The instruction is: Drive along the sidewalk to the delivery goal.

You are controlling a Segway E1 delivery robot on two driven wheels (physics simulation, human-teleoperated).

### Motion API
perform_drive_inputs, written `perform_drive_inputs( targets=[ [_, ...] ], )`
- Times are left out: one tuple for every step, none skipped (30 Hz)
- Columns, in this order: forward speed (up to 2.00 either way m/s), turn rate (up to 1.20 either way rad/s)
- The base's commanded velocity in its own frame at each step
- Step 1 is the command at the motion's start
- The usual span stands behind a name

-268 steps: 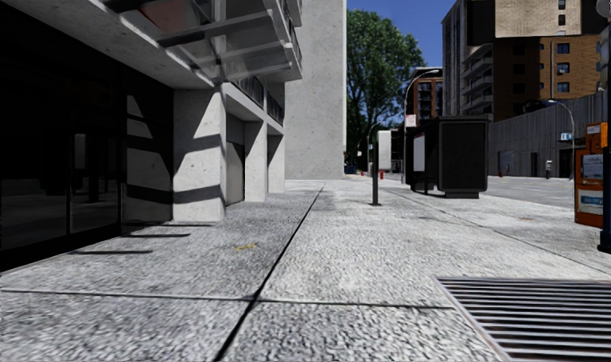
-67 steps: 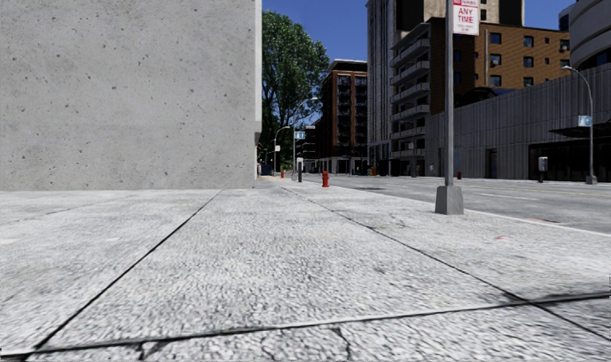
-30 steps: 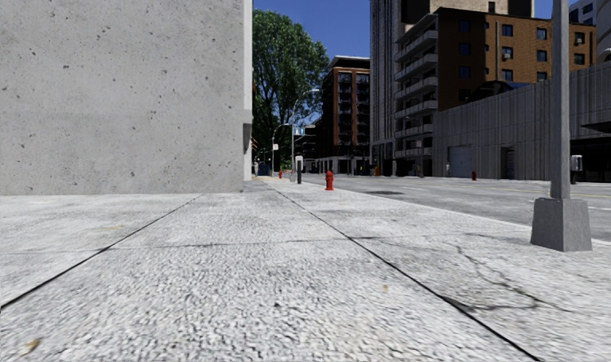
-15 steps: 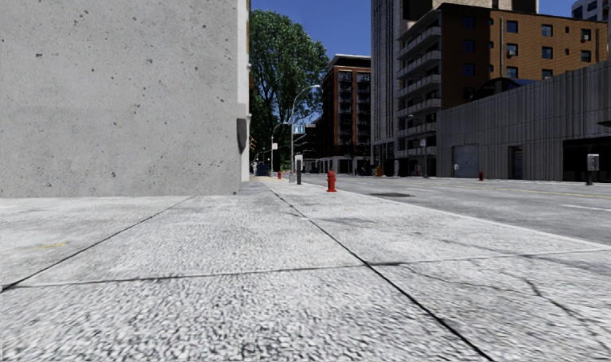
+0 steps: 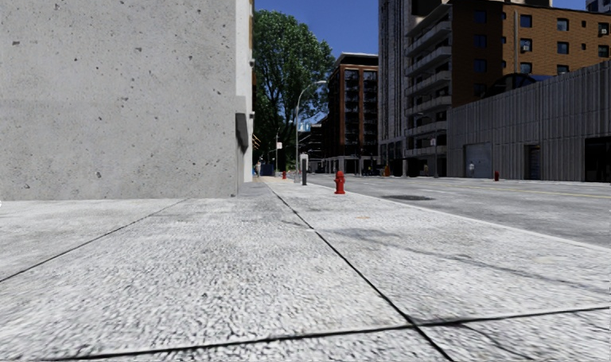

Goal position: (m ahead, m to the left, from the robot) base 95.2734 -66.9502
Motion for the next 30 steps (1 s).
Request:
perform_drive_inputs(
  targets=[
    [2.00,0.31],
    [2.00,0.31],
    [2.00,0.30],
    [2.00,0.29],
    [2.00,0.29],
    [2.00,0.19],
    [2.00,0.15],
    [2.00,0.11],
    [2.00,0.00],
    [2.00,0.00],
    [2.00,0.00],
    [2.00,0.00],
    [2.00,0.00],
    [2.00,0.00],
    [2.00,0.00],
    [2.00,0.00],
    [2.00,0.00],
    [2.00,0.00],
    [2.00,0.00],
    [2.00,0.02],
    [2.00,0.02],
    [2.00,0.07],
    [2.00,0.13],
    [2.00,0.20],
    [2.00,0.32],
    [2.00,0.37],
    [2.00,0.38],
    [2.00,0.38],
    [2.00,0.34],
    [2.00,0.18]
  ],
)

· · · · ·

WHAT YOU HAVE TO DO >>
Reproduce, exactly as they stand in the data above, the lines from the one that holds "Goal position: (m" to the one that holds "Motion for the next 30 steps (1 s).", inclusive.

EXPECTED OUTPUT >>
Goal position: (m ahead, m to the left, from the robot) base 95.2734 -66.9502
Motion for the next 30 steps (1 s).

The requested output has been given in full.